Study design examining effects of neoadjuvant therapies on resectable LAGC patients. (A) Study flow chart depicting the study protocol. According to our inclusion and exclusion criteria, a total of 128 patients with gastric cancer who underwent surgical resection after neoadjuvant therapy were included in the trial, of which 63 received Io+Chemo and 65 received Chemo. Their pathological response and TIICs of tumor, stromal, and total (tumor + stroma) were evaluated. All samples have been evaluated TIICs in stroma. Due to 27 patients achieved pCR, i.e., no tumor cells remained, TIICs were only evaluated in stroma of these samples. (B) The endpoints explored and sample details in each analysis. ① Evaluated the pathological response of patients received neoadjuvant Io+Chemo and Chemo; ② Evaluate the effect of neoadjuvant Io+Chemo and Chemo on TIICs; ③ Evaluated the relationship between pathological response and TIICs in different treatment subgroups. LAGC, local advanced gastric cancer; TIICs, Tumor infiltrating immune cells; NAT, neoadjuvant therapy; pCR, pathological complete response; MPR, major pathological response; Io+Chemo, immunochemotherapy; Chemo, chemotherapy.

Figure 2

Import scanned slides into QuPath software and (A) Create annotations for tumor and stroma. (B) Separating stains, check “Estimate stain vectors” for better cell detection. (C) Select five suitable sections in each of the tumor and stroma, each with an area of 500 × 500 μm, and add annotations for them. (D) Select "Analyze" →"cell detection"→"positive detection"→check "Single threshold". (E) Select "show annotation measurements" to export the data which contains percentage and density. (F) Select "Analyze" →"cell detection"→"positive detection"→uncheck "Single threshold". (G) Select "show annotation measurements" to export the data which contains H-score values.

Figure 3

Comparison of TIIC subsets in patients treated with neoadjuvant Io+Chemo versus Chemo.
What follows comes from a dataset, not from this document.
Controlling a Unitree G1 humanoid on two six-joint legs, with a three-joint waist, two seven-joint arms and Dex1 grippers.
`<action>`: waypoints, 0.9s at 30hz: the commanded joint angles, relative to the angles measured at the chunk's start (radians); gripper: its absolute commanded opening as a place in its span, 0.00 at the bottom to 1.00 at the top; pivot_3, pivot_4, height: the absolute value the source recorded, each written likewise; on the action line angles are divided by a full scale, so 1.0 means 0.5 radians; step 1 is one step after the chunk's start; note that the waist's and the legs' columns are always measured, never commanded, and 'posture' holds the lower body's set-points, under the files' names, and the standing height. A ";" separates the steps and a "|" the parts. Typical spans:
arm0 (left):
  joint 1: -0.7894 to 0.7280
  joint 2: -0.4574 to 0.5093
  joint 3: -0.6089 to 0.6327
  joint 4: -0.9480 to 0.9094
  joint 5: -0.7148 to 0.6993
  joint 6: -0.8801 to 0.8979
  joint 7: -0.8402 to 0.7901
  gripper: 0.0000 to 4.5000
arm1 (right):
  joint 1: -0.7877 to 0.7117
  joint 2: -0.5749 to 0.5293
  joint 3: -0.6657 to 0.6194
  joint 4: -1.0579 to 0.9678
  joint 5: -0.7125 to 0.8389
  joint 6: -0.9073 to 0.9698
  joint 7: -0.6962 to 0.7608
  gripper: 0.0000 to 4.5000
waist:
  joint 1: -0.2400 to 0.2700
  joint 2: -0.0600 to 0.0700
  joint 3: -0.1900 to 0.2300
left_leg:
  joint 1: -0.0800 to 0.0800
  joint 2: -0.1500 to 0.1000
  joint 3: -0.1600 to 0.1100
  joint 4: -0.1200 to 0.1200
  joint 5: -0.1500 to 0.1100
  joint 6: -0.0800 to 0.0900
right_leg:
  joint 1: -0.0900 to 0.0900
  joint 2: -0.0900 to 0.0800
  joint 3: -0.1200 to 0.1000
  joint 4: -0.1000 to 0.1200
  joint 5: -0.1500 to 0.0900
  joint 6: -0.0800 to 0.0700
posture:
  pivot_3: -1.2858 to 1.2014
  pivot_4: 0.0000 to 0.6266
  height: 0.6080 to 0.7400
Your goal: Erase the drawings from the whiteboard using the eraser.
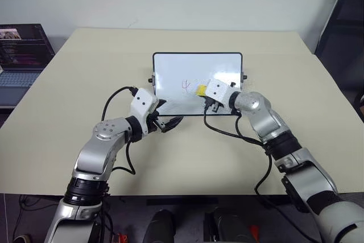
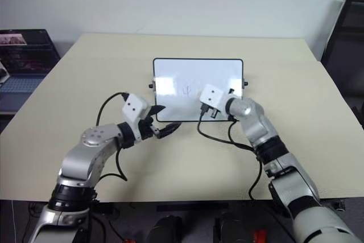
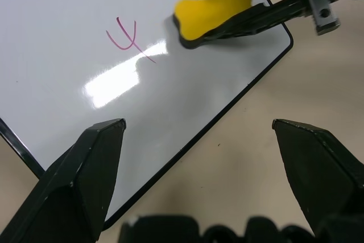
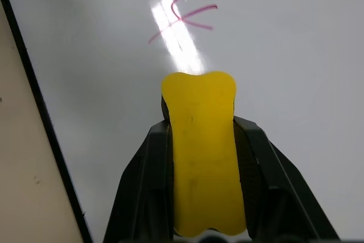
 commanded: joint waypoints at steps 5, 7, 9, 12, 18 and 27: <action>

The scatter plot was shown as median. The density and percentage of CD3 (A), CD4 (B), CD8 (C), CD20 (D), CD38 (E), CD138 (F), CD56 (G), CD68 (H), CD163 (I) were statistical different in responders and non-responders. Figure was created with R. *p<0.05; **p<0.01; ***p<0.001; ns, no statistical significance.

Figure 4

Comparison of TIIC between Io+Chemo and Chemo by immunohistochemistry. HE: the more immune cells in Io+Chemo specimens (A) than in Chemo specimens (B). CD4: the density of Io+Chemo specimens (C) was higher than Chemo specimens (D). CD8: the density of Io+Chemo specimens (E) was higher than Chemo specimens (F) CD20: the density of Io+Chemo specimens (G) was higher than Chemo specimens (H). CD163: the density of Io+Chemo specimens (I) was lower than Chemo specimens (J).